Joe Beine, owner of the “Genealogy Roots Blog,” has begun a cemetery blog that’s pretty interesting. All active genealogists have an interest in the meaning of cemetery symbols and other graveyard oddities. Take a look at the Cemeteries and Cemetery Symbols blog. Good stuff…See: http://cemeteries.wordpress.com/
Washington State Genealogical Society (WSGS) has published the first issue of a new research journal, The Washington State Genealogist. The premier issue is fully indexed and contains 36 pages of family stories and research information. This annual journal is a benefit of WSGS membership, designed to provide researchers a statewide outlet for stories about Washington families and extracts from newspapers, private and public records from Washington territorial or state sources. To contribute an article for the next journal issue, contact Bob Witherspoon, email@example.com or write to WSGS Journal Editor, PO Box 1422, Olympia, WA 98507-1422.
The table of contents for this first issue of the journal includes the following articles:
- About the Society
- Blakely, Bradway, Hickox: Who Are These People?
- Congregational Church of Shaw Island, Washington: Part 1 – “Records”
- Miss Gladys Taylor Captured by WWI German Raider
- Charles H. Davis: Double Murder and Suicide
- Jefferson County Oyster Claims, 1890
- The Family of Robert Herman Sheedy and How They Came West
- LaClair – Cornell Bible Record
- News from Wahkiakum County – December 7, 1905
- Wahkiakum Marriages Announced – December 21, 1905
- The Armstrong Family – Always To the West
- Index of Personal Names
- Index of Names of Places, Business, Ships & Other Groups
—From: Bob Witherspoon, Bellingham, WA
“The 1897-1920 Michigan Death Records, a brand-new resource that is available at the Library of Michigan, will benefit family history researchers across the state. The Library of Michigan is able to provide these records thanks to a generous gift from the Michigan Genealogical Council and the Abrams Foundation.
“This records set supplements the Library’s existing vital records collection, which also includes Michigan death records from 1867 to 1897, and fills a gap in Michigan genealogical research,” said Randy Riley, Special Collections Manager at the Library of Michigan. “These statewide records were not previously available outside of the Michigan Department of Community Health, so this is a real boost for genealogists here, and for those who travel from other states to use the Library.”
My friend, Beth Gay, is an institution in the area of Scots genealogy.
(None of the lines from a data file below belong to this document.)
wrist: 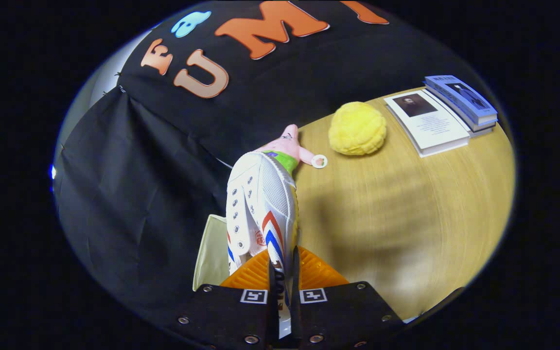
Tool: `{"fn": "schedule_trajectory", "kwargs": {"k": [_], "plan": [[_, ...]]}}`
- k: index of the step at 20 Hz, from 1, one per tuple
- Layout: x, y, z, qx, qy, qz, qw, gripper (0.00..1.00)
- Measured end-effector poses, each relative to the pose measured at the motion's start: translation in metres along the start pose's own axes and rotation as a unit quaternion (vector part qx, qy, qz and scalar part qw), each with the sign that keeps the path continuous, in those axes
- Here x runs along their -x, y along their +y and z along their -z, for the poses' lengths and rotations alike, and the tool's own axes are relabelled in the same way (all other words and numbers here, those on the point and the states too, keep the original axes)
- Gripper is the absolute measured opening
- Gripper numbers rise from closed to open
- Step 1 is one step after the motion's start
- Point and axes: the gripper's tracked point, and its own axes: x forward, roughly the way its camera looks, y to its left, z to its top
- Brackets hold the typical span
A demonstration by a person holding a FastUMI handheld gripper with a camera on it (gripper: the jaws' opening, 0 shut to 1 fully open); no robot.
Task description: Open the storage box then place both shoes into the box .Put the left shoe in first, then the right shoe, with the right side of both shoes facing outward in a uniform manner.
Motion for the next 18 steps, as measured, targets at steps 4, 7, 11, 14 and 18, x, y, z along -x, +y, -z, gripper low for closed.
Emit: {"fn": "schedule_trajectory", "kwargs": {"k": [4,7,11,14,18], "plan": [[-0.027,0.062,0.014,0.041,0.026,-0.038,0.998,0.09],[-0.056,0.09,0.04,0.075,0.059,-0.05,0.994,0.1],[-0.088,0.103,0.078,0.117,0.103,-0.02,0.988,0.1],[-0.1,0.094,0.102,0.139,0.123,0.021,0.982,0.14],[-0.1,0.099,0.102,0.108,0.112,-0.007,0.988,0.43]]}}
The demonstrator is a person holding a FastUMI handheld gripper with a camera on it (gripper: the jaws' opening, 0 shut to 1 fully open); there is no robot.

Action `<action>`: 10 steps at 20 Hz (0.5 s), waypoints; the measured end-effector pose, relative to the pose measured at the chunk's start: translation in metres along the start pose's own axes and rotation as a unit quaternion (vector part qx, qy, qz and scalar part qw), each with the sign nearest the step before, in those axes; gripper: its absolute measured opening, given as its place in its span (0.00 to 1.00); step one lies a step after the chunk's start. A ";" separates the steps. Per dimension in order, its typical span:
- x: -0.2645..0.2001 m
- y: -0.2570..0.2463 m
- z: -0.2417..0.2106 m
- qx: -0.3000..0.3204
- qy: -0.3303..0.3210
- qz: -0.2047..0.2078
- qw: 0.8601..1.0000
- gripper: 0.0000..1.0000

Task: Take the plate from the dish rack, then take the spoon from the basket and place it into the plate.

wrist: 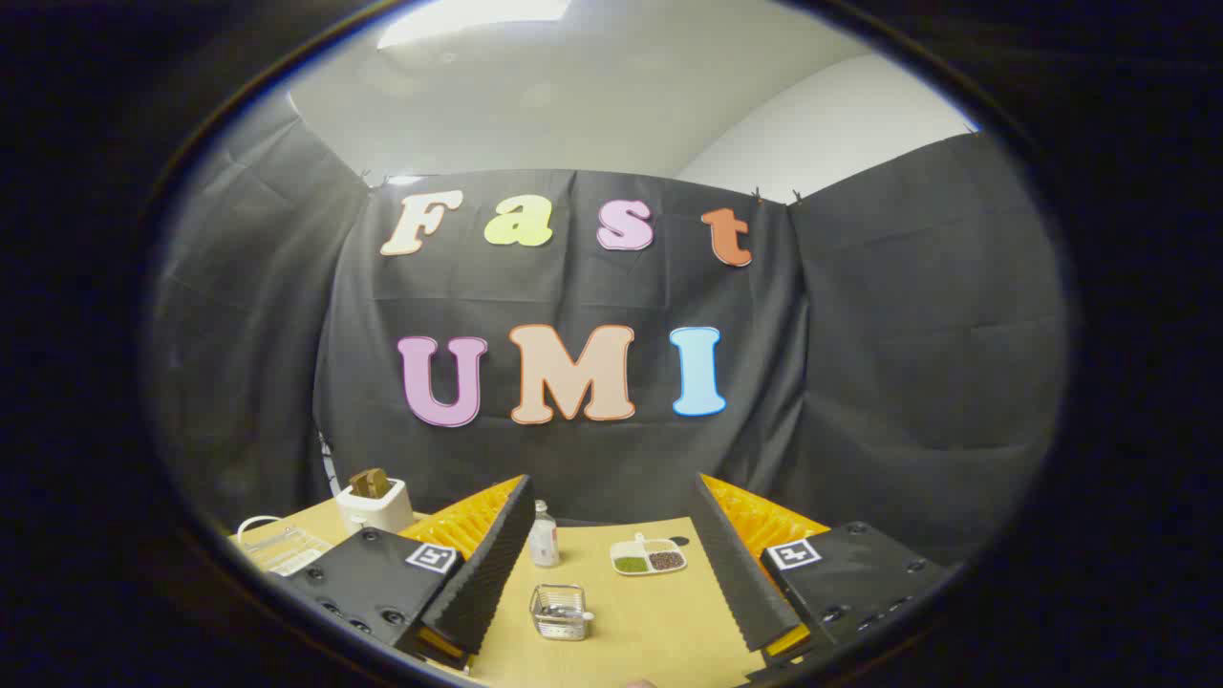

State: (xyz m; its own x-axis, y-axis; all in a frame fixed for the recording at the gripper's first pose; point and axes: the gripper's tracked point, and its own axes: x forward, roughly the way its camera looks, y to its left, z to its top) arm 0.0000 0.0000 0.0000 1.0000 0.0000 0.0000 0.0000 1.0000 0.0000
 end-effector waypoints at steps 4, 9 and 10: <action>0.000 -0.007 0.001 0.001 -0.001 -0.002 1.000 1.00; 0.000 -0.008 -0.001 -0.007 -0.002 0.000 1.000 1.00; 0.000 -0.008 0.000 -0.008 -0.002 0.000 1.000 1.00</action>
State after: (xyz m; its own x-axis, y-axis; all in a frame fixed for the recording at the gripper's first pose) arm -0.0003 -0.0076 0.0002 1.0000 0.0004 0.0044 -0.0003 0.9999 -0.0151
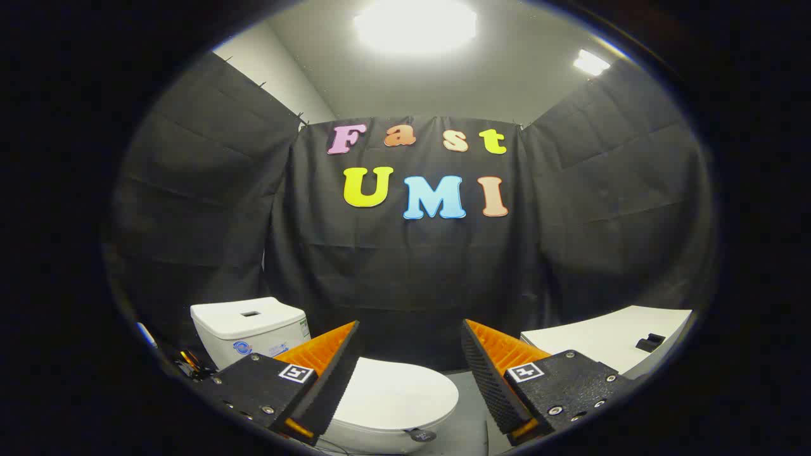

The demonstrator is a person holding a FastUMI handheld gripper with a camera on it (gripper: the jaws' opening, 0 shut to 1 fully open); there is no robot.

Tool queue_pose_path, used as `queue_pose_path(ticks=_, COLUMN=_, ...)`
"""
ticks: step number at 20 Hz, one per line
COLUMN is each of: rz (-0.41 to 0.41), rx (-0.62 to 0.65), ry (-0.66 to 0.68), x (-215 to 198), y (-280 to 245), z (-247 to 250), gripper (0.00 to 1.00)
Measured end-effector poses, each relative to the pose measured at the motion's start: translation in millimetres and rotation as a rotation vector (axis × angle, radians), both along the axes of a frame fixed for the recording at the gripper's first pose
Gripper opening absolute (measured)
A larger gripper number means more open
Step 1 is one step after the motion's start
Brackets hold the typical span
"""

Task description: Open the toilet lid.

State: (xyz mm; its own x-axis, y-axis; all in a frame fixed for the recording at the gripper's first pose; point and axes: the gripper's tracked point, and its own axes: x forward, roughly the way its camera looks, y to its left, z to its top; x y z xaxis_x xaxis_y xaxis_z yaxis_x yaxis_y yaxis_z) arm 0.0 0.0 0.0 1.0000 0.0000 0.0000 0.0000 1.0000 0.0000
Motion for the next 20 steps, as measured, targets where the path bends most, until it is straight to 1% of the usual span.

Now it looks like she’s scrambling to survive in the genealogy field. I know the feeling. Been there – done that. But life goes on, and I’m sure it will for Beth. The following excerpt is from an article, written by Lori Glenn, and published in the September 10, 2006 edition of The Moultrie Observer. Here’s wishing Beth all the best. By the way, in checking out Beth’s attorneys, I certainly would not want to be on the opposite side of the courtroom from them. I can’t imagine the Odom Library in Moultrie, Georgia without Beth…
“MOULTRIE — Fired from her job at the Odom and Moultrie-Colquitt County libraries, the former editor and publisher of genealogical newspaper The Family Tree is seeking back pay from the libraries and city and county governments which contribute to the libraries’ funding.
“Represented by Atlanta firm Beard and Chang, LLC, Beth Gay currently is seeking $4,160, the alleged difference between what she said she was paid and minimum wage for two years; $19,325 in alleged uncompensated overtime; $15,000 for compensation for pain and humiliation in relation to her termination; and attorney’s fees.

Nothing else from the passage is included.